Pour la santé des bébés

Maxi Magazine Maxi Magazine - Interview Alain Andrieux (Année N.C.)

L'ostéopathie, qui agit sans utiliser de médicaments, est une bonne méthode de prévention pour les bébés. Alain Andrieux, ostéopathe, nous fournit ici quelques explications.

Maxi : Quelle définition simple peut-on donner de l'ostéopathie ?

A. Andrieux : C'est une technique manuelle qui vise à libérer le corps de ses tensions et à rétablir le mouvement.

Maxi : Le mouvement, c'est-à-dire ?

A. A : Ce  qui caractérise l'organisme humain, c'est le mouvement. Tout bouge dans le corps, même si l'on n'en a pas conscience. Les articulations, mais aussi les organes, les os, les muscles, les tendons, etc. Tous ces mouvements doivent se faire harmonieusement et sans blocage ou déformation quelque part (ce que nous, ostéopathes appelons une fixation). Lorsqu'il se produit une telle fixation, c'est-à-dire une perte de mobilité en un endroit du corps, l'équilibre est rompu. Cela constitue un terra favorable à l'installation de troubles de santé.

Maxi : Chez le bébé aussi ?

A.A : Même chez le fœtus ! Avant de naître l'enfant peut subir des pressions excessives qui entraîneront une modification de la mobilité des zones concernées. Si le bassin de la mère est étroit et que le bébé est gros, par exemple, le fœtus est obligé de «se caler», de «se coincer» pour s'adapter à son habitacle...

Maxi : L'accouchement peut-il aussi provoquer des problèmes ?

A.A : Absolument, et même un accouchement normal, qui ne dure pas longtemps, où l'on n'utilise pas les forceps, etc. Naître peut être traumatisant pour la bonne mobilité du corps, mais de façon parfois «invisible», l'ostéopathie est là pour déceler ces anomalies «fonctionnelles».

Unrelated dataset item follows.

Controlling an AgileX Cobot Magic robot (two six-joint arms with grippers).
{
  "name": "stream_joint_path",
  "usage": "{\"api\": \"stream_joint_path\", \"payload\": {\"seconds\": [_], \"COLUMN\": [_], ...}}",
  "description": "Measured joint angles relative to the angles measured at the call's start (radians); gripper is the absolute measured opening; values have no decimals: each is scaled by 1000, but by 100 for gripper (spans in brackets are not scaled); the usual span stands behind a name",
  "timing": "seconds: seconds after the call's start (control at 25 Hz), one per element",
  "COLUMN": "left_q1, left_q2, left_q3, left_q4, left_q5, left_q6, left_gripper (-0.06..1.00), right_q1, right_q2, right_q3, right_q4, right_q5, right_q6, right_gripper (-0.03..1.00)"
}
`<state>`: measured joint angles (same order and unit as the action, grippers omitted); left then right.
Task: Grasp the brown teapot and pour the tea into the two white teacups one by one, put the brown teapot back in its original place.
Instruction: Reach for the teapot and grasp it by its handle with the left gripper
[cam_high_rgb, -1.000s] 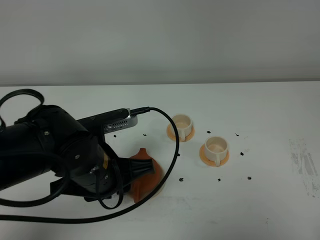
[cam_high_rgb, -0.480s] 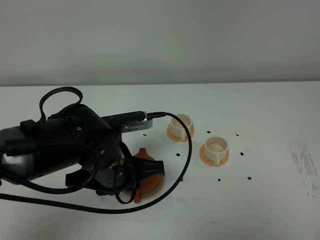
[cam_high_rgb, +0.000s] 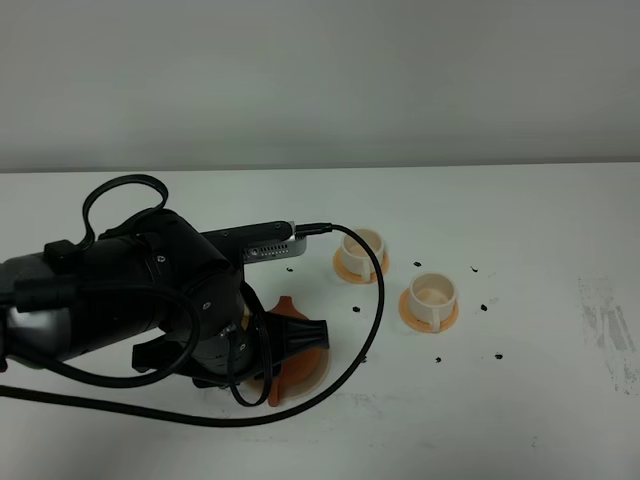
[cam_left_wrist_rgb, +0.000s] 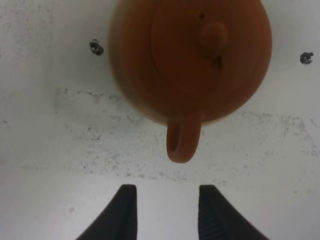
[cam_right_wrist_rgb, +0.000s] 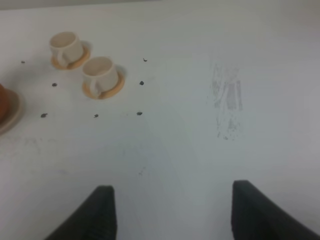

Maxi : Quelles en sont les conséquences ?

A.A : Spontanément, le corps de bébé s'adapte par une suite de réactions en chaîne. Par exemple, une déformation crânienne (le crâne est constitué de vingt deux os indépendants, qui ont besoin de bouger de façon harmonieuse) peut déformer les membranes, inextensibles, qui entourent le cerveau et se prolongent jusqu'en bas du dos. Le risque est l'apparition d'une scoliose d'origine crânienne, que seule l'ostéopathie peut déceler et traiter.

Maxi : Pouvez-vous donner d'autres exemples ?

A.A : Oui. Il peut se produire de petites fixations au niveau des vertèbres, des muscles, des cartilages, du bébé. Après la naissance, celui-ci montre ce déséquilibre en adoptant certaines attitudes.

Maxi : Lesquelles ?

A.A. : Il aura les épaules en arrière et les bras repliés vers le haut. Ou il sera toujours incliné de la même façon. Ou il tournera toujours la tête du même côté... Il adoptera des positions anormalement répétitives auxquelles il faudra prêter attention, soit pour se soulager soit parce qu'il ne peut pas faire autrement.

Maxi : Quels autres signes doivent alerter les mamans et les amener à consulter un ostéopathe ?

A.A : Un enfant qui pleure exagérément sans raison médicale, qui a des troubles du sommeil importants, des maux de ventre inexpliqués...

Maxi : À partir de quel âge peut-on consulter l'ostéopathe ?

A.A : Dès la naissance !

Maxi : Est-ce douloureux pour l'enfant ?

A.A : Douloureux, certainement pas ! La preuve : après avoir protesté un peu au début, bébé s'endort !

Maxi : Combien de temps dure une séance ?

A.A : 45 min, dont 30 min de manipulations.

Maxi : Combien de séances sont nécessaires ?

A.A : Souvent on observe des progrès après deux à trois séances. Il faut ensuite en prévoir deux ou trois de plus par an de «consolidation», qui vont en s'espaçant au fur et à mesure que l'enfant grandit.